**SOURCE DATA**
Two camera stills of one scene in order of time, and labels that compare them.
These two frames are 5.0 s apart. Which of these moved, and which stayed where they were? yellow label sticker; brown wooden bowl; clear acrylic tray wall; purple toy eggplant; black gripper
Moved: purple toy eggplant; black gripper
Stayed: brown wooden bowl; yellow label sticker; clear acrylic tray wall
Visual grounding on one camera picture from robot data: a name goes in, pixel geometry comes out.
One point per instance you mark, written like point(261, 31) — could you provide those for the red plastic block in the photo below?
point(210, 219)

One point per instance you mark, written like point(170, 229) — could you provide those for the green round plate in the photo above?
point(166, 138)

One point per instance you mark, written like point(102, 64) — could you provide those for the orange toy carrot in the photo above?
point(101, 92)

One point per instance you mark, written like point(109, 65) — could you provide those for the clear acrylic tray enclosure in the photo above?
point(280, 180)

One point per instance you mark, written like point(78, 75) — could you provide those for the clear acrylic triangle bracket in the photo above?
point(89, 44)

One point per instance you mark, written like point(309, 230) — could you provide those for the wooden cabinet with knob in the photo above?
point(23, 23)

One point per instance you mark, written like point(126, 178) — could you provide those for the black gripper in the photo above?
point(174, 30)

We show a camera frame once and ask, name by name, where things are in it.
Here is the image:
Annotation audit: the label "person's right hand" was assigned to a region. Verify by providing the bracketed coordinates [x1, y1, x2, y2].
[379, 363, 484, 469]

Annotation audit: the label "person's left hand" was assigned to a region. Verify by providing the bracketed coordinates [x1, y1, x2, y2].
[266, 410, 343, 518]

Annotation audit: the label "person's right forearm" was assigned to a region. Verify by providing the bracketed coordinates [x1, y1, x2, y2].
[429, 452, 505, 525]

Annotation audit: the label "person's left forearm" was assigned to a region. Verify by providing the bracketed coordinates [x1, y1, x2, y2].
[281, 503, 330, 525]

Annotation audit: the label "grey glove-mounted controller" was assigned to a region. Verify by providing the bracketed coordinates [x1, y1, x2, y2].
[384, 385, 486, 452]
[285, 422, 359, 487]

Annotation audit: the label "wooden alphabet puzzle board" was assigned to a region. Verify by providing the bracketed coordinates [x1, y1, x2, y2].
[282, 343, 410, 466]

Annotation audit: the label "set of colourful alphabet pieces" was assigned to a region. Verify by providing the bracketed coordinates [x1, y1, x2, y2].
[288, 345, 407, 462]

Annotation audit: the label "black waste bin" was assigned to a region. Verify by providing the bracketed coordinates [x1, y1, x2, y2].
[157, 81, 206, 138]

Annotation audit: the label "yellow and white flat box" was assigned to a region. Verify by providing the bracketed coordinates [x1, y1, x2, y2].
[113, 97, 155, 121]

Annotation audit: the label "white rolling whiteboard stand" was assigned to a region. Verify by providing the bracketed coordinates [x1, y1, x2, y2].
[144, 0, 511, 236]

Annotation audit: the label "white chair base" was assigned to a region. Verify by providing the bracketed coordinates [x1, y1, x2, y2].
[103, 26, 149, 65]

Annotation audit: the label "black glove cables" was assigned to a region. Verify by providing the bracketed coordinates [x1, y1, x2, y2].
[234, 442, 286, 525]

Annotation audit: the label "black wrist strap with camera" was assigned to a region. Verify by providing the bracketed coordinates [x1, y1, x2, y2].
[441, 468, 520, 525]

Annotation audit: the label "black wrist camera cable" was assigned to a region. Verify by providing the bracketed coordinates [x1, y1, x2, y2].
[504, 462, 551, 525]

**TASK PROMPT**
Extract the whole listing, character for character.

**WRITTEN SOLUTION**
Two camera stills of one scene in order of time, and labels that compare them.
These two frames are 5.0 s apart. Which of these moved, and which stayed where they were? yellow label sticker; brown wooden bowl; clear acrylic tray wall; purple toy eggplant; black gripper
Moved: purple toy eggplant; black gripper
Stayed: brown wooden bowl; yellow label sticker; clear acrylic tray wall
Visual grounding on one camera picture from robot data: a name goes in, pixel geometry comes out.
One point per instance you mark, written like point(261, 31) — could you provide those for the red plastic block in the photo below?
point(210, 219)

One point per instance you mark, written like point(170, 229) — could you provide those for the green round plate in the photo above?
point(166, 138)

One point per instance you mark, written like point(102, 64) — could you provide those for the orange toy carrot in the photo above?
point(101, 92)

One point per instance you mark, written like point(109, 65) — could you provide those for the clear acrylic tray enclosure in the photo above?
point(280, 180)

One point per instance you mark, written like point(78, 75) — could you provide those for the clear acrylic triangle bracket in the photo above?
point(89, 44)

One point per instance you mark, written like point(309, 230) — could you provide those for the wooden cabinet with knob in the photo above?
point(23, 23)

One point per instance you mark, written like point(126, 178) — could you provide those for the black gripper in the photo above?
point(174, 30)

We show a camera frame once and ask, name by name, where things are in it.
Here is the image:
Annotation audit: the label "person's right hand" was assigned to a region. Verify by providing the bracketed coordinates [x1, y1, x2, y2].
[379, 363, 484, 469]

Annotation audit: the label "person's left hand" was assigned to a region. Verify by providing the bracketed coordinates [x1, y1, x2, y2].
[266, 410, 343, 518]

Annotation audit: the label "person's right forearm" was assigned to a region. Verify by providing the bracketed coordinates [x1, y1, x2, y2].
[429, 452, 505, 525]

Annotation audit: the label "person's left forearm" was assigned to a region. Verify by providing the bracketed coordinates [x1, y1, x2, y2].
[281, 503, 330, 525]

Annotation audit: the label "grey glove-mounted controller" was assigned to a region. Verify by providing the bracketed coordinates [x1, y1, x2, y2].
[384, 385, 486, 452]
[285, 422, 359, 487]

Annotation audit: the label "wooden alphabet puzzle board" was assigned to a region. Verify by providing the bracketed coordinates [x1, y1, x2, y2].
[282, 343, 410, 466]

Annotation audit: the label "set of colourful alphabet pieces" was assigned to a region. Verify by providing the bracketed coordinates [x1, y1, x2, y2].
[288, 345, 407, 462]

Annotation audit: the label "black waste bin" was assigned to a region. Verify by providing the bracketed coordinates [x1, y1, x2, y2].
[157, 81, 206, 138]

Annotation audit: the label "yellow and white flat box" was assigned to a region. Verify by providing the bracketed coordinates [x1, y1, x2, y2].
[113, 97, 155, 121]

Annotation audit: the label "white rolling whiteboard stand" was assigned to a region. Verify by providing the bracketed coordinates [x1, y1, x2, y2].
[144, 0, 511, 236]

Annotation audit: the label "white chair base" was assigned to a region. Verify by providing the bracketed coordinates [x1, y1, x2, y2].
[103, 26, 149, 65]

Annotation audit: the label "black glove cables" was assigned to a region. Verify by providing the bracketed coordinates [x1, y1, x2, y2].
[234, 442, 286, 525]

Annotation audit: the label "black wrist strap with camera" was assigned to a region. Verify by providing the bracketed coordinates [x1, y1, x2, y2].
[441, 468, 520, 525]

Annotation audit: the label "black wrist camera cable" was assigned to a region. Verify by providing the bracketed coordinates [x1, y1, x2, y2].
[504, 462, 551, 525]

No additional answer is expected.